Riyadh's budget deficit necessitates at least $13-$14 billion of new bond issuance in both 2025 and 2026

2MXC9DW Washington, DC, USA. 1st Feb, 2023. Federal Reserve Chairman Jerome Powell speaks at a press conference in Washington, DC, on Wednesday, Feb. 1, 2023. The Federal Reserve raised its target interest rate by a quarter of a percentage point on Wednesday, yet continued to promise ongoing increases in borrowing costs as part of its still unresolved battle against inflation. Credit: Yuri Gripas/Abaca Press/TNS/Alamy Live News Yuri Gripas/Abaca Press/TNS/Alamy via Reuters Connect
Jerome Powell, the Federal Reserve chairman, recently signalled that he is preparing to cut interest rates in September, which would provide a benign backdrop for GCC markets

Jerome Powell, the Federal Reserve chairman, gave the green light at Jackson Hole for Fed interest rate cuts that begin at the September Federal Open Market Committee conclave.

The Bank of England, the European Central Bank, the Reserve Bank of New Zealand and the Bank of Canada have already eased policy rates this summer. 

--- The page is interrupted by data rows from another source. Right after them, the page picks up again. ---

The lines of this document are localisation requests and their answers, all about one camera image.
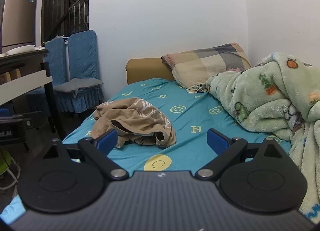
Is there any blue covered chair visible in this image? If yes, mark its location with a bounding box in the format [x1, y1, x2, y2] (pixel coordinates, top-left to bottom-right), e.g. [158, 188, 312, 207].
[54, 29, 105, 114]
[26, 38, 68, 119]

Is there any white plate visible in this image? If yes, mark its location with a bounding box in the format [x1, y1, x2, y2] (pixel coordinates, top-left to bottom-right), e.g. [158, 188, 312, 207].
[6, 45, 35, 55]

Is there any dark window grille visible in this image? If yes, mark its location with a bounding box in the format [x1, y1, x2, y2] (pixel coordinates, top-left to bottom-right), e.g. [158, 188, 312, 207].
[41, 0, 91, 44]

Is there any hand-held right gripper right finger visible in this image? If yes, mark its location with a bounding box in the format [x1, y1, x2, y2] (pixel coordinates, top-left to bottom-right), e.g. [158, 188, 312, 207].
[195, 128, 282, 180]

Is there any teal printed bed sheet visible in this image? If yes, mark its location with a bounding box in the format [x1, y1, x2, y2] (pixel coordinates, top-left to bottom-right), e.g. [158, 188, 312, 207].
[0, 78, 293, 218]

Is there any dark wooden table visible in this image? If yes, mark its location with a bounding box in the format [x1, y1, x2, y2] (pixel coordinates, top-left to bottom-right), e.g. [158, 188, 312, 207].
[0, 48, 57, 134]

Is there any tan T-shirt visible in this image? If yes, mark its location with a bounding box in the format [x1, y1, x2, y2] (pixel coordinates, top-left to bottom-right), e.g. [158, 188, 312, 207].
[89, 97, 177, 149]

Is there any beige refrigerator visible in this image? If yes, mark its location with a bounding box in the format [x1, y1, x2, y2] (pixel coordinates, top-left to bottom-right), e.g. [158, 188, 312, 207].
[1, 0, 38, 54]

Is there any tan headboard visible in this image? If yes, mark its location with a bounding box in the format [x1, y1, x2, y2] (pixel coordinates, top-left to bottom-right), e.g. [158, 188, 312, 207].
[126, 57, 175, 86]

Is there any plaid pillow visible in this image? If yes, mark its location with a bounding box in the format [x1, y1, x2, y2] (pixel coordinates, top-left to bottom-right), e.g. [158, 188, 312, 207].
[161, 43, 252, 93]

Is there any green printed fleece blanket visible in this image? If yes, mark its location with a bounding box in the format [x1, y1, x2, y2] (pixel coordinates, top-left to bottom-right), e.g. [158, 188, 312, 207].
[205, 52, 320, 226]

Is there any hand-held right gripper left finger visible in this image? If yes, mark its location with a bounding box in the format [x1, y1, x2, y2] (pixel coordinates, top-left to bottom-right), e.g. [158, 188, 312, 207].
[42, 129, 129, 180]

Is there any grey seat cushion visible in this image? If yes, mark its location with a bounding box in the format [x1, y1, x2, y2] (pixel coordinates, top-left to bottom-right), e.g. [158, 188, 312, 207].
[54, 78, 104, 97]

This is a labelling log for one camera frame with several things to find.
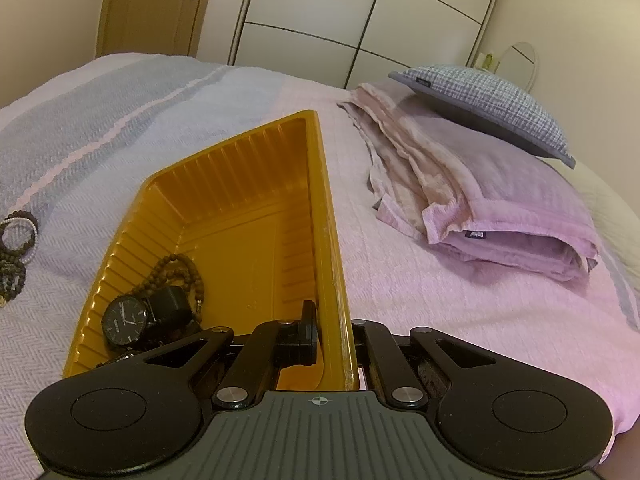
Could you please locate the black wristwatch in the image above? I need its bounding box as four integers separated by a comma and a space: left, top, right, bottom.
102, 286, 202, 354

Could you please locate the dark bead necklace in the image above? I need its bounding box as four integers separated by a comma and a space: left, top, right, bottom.
0, 209, 41, 307

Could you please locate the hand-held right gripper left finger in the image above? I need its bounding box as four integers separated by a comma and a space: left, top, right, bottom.
106, 300, 320, 410

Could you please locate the grey checked pillow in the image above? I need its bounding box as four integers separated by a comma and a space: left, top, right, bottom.
388, 63, 577, 169

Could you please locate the round mirror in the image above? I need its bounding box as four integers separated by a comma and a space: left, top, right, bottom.
499, 41, 539, 89

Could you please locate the orange plastic tray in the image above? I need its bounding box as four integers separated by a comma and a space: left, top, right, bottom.
62, 109, 360, 394

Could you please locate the white pearl bead strand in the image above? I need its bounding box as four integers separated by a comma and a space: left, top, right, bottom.
0, 216, 41, 264

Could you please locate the folded pink sheet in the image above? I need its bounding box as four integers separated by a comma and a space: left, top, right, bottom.
339, 83, 482, 242

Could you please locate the wooden door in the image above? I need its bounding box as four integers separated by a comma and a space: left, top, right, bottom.
96, 0, 262, 59

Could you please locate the brown wooden bead necklace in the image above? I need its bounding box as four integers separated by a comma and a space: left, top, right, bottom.
127, 253, 206, 322

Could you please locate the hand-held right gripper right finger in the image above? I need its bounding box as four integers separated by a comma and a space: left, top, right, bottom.
351, 320, 497, 409

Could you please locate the white wardrobe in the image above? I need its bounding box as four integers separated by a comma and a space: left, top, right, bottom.
229, 0, 507, 89

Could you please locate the folded lilac quilt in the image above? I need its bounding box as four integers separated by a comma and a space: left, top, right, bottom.
375, 109, 602, 282

Global monetary easing provides a benign macro backdrop for the GCC’s sovereign bond and sukuk markets. I would accumulate duration risk in the most liquid issues of the highest credit sovereign issuers in the Gulf.

This leads me to Saudi Arabia and the UAE, two of the three biggest issuers of sukuk in the global capital markets; Malaysia being south-east Asia’s pre-eminent sukuk issuer and debt trading hub.



This year has been historic for the Arab bond and sukuk markets in terms of its sheer growth rate, the volume of sovereign new issuance and secondary market trading, and the acceptance of green bonds as a credible investment instrument. 

It is no coincidence that Saudi Arabia has replaced China as the dominant sovereign issuer in the global emerging debt market league table.

The kingdom’s oil export revenues declined to three-year lows as its role as Opec+’s swing producer and the de facto central bank of crude oil necessitated voluntary output cuts over and beyond its formal Opec quota.

In addition, oil prices have not responded as dramatically to the Gaza war as they did to the Russian invasion of Ukraine in February 2022. Then, Brent spiked to $135 a barrel before the Biden White House sold oil from its strategic reserve stockpile. 

Successive geopolitical shocks related to the wars in Gaza, Lebanon, the Red Sea tanker shipping lanes and even a drone and missile exchange between Israel and Iran have not taken Brent above $85 a barrel on a sustained basis.

Brent now trades at $79 a barrel, significantly below the $108 level that Bloomberg Intelligence economists believe is Saudi Arabia’s current budget breakeven price. Saudi Arabia also has significant security commitments to regional allies such as Egypt, Jordan, Morocco, Bahrain and Pakistan.

Saudi Arabia has the fiscal space to issue new debt on a colossal scale since its public debt-to-GDP ratio is still below 30 percent and its $1.1 trillion GDP economy is projected to end 2024 with a 3 percent budget deficit.

Riyadh's budget deficit necessitates at least $13-$14 billion of new bond/sukuk issuance in both 2025 and 2026.

Brent's inability to trade above $85 in the wet barrel market is a testament to the synchronised global economic slowdown in the US, Europe and China.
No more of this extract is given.